==== Data to examine

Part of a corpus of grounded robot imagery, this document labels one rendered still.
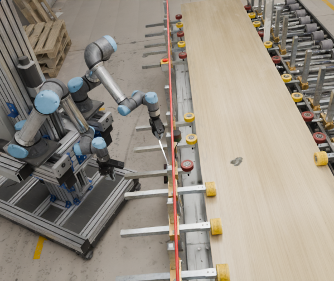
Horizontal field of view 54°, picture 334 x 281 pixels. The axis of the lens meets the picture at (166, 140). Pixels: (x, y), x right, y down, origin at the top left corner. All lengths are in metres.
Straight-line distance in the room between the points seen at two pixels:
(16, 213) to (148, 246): 1.19
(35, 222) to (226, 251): 1.80
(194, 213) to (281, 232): 0.63
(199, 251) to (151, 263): 0.79
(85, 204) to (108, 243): 0.38
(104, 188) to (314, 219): 1.84
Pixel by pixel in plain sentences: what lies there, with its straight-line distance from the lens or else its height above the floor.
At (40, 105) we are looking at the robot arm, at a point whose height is 1.51.
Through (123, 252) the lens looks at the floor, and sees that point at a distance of 2.88.
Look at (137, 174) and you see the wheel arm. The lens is 2.17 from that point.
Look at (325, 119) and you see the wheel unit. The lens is 2.55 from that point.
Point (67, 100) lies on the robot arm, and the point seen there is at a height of 1.42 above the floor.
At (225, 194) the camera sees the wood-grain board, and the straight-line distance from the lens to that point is 1.94.
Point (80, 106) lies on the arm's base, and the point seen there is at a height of 1.10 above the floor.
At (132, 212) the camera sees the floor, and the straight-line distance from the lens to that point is 3.09.
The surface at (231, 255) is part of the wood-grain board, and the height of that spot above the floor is 0.90.
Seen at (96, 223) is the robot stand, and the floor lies 0.23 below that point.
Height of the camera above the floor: 2.41
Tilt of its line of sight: 41 degrees down
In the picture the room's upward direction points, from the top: 10 degrees counter-clockwise
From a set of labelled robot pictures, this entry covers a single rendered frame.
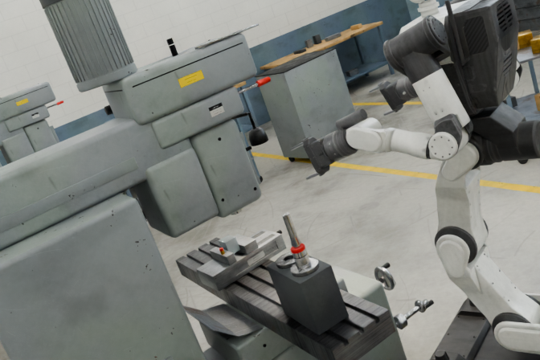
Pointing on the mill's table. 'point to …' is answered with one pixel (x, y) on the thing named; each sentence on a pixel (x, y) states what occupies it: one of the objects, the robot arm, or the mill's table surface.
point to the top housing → (181, 79)
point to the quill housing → (227, 167)
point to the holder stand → (308, 292)
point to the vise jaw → (246, 243)
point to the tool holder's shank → (292, 231)
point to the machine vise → (239, 260)
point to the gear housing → (198, 117)
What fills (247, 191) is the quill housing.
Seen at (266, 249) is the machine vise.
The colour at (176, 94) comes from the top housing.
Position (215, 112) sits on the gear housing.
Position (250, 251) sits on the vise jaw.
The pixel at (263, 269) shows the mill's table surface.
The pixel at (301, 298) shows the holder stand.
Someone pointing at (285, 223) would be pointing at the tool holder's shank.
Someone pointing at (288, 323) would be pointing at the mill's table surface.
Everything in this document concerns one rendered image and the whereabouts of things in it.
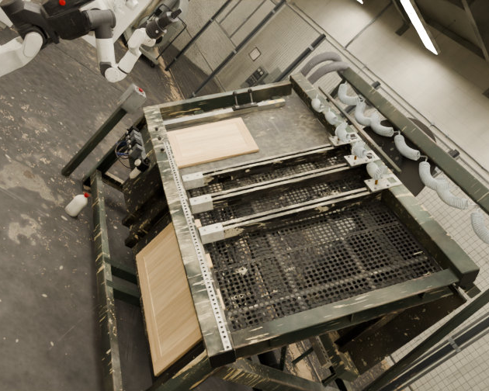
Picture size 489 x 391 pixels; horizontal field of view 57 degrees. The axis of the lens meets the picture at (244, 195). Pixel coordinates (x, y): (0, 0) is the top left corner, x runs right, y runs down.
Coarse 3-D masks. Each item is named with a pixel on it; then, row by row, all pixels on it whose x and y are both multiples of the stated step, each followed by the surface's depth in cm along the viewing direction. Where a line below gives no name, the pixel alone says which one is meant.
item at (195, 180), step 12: (324, 144) 295; (336, 144) 288; (276, 156) 287; (288, 156) 289; (300, 156) 287; (312, 156) 290; (324, 156) 293; (216, 168) 280; (228, 168) 281; (240, 168) 279; (252, 168) 282; (264, 168) 285; (276, 168) 288; (192, 180) 273; (204, 180) 276; (216, 180) 279; (228, 180) 282
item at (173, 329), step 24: (168, 240) 288; (144, 264) 294; (168, 264) 277; (144, 288) 282; (168, 288) 266; (144, 312) 271; (168, 312) 256; (192, 312) 243; (168, 336) 247; (192, 336) 235; (168, 360) 238
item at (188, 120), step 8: (264, 104) 344; (272, 104) 345; (280, 104) 347; (208, 112) 338; (216, 112) 338; (224, 112) 337; (232, 112) 339; (240, 112) 341; (168, 120) 333; (176, 120) 332; (184, 120) 332; (192, 120) 333; (200, 120) 335; (208, 120) 337; (168, 128) 332
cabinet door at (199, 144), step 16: (192, 128) 327; (208, 128) 326; (224, 128) 326; (240, 128) 324; (176, 144) 312; (192, 144) 312; (208, 144) 311; (224, 144) 310; (240, 144) 309; (256, 144) 308; (176, 160) 298; (192, 160) 297; (208, 160) 297
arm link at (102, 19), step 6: (90, 12) 226; (96, 12) 227; (102, 12) 229; (108, 12) 231; (96, 18) 227; (102, 18) 229; (108, 18) 230; (96, 24) 228; (102, 24) 230; (108, 24) 232; (96, 30) 232; (102, 30) 231; (108, 30) 233; (96, 36) 234; (102, 36) 233; (108, 36) 234
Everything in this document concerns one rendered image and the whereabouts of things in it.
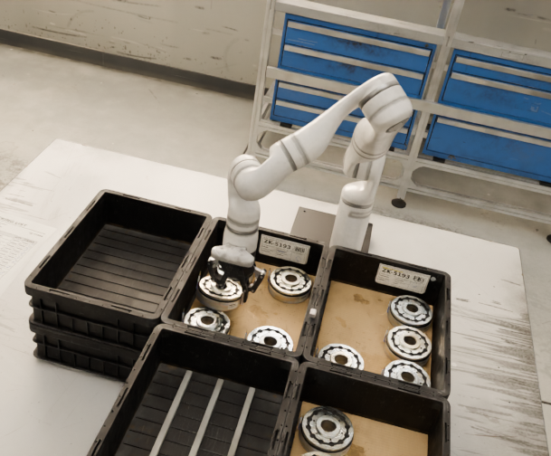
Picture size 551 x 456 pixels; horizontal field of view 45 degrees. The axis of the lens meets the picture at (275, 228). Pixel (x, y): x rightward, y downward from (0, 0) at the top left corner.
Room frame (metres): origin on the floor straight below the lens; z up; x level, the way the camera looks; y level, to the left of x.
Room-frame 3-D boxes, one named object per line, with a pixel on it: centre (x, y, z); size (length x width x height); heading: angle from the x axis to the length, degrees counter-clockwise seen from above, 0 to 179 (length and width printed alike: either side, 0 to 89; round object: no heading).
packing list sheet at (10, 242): (1.34, 0.74, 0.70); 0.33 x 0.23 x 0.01; 173
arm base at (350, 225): (1.55, -0.21, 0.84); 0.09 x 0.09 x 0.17; 73
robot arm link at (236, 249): (1.13, 0.07, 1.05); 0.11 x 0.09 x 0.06; 173
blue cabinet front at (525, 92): (2.98, -1.03, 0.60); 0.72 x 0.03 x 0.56; 83
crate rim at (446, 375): (1.10, -0.27, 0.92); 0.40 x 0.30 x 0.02; 173
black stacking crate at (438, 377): (1.10, -0.27, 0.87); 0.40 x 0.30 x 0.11; 173
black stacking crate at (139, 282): (1.17, 0.33, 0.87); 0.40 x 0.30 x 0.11; 173
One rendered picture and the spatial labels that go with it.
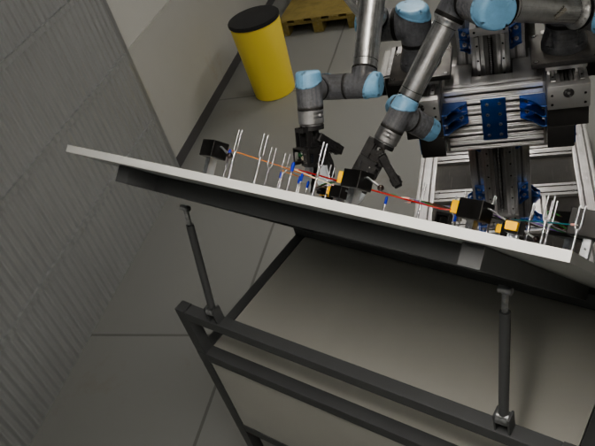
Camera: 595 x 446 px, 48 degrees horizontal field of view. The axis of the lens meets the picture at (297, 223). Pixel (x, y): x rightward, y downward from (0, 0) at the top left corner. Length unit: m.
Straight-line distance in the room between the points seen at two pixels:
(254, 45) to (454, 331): 3.30
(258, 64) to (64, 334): 2.45
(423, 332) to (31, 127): 2.19
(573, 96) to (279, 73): 2.98
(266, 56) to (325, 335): 3.17
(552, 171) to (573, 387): 1.81
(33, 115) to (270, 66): 2.07
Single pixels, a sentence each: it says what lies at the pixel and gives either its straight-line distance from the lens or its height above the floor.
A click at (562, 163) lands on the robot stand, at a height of 0.21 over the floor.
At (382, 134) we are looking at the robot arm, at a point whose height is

========

What you have to do: Say again, exactly, only those lines of the records that run from the start through the line with "Horizontal field of view 54°, picture". Pictures are to be skipped.

Result below:
Part of a corpus of grounded robot imagery, this document labels one rendered still.
Horizontal field of view 54°, picture 334 x 281 pixels. The axis of the lens meets the picture at (166, 140). Pixels: (x, y), x right, y down, origin at the top left corner. All lengths are in metres.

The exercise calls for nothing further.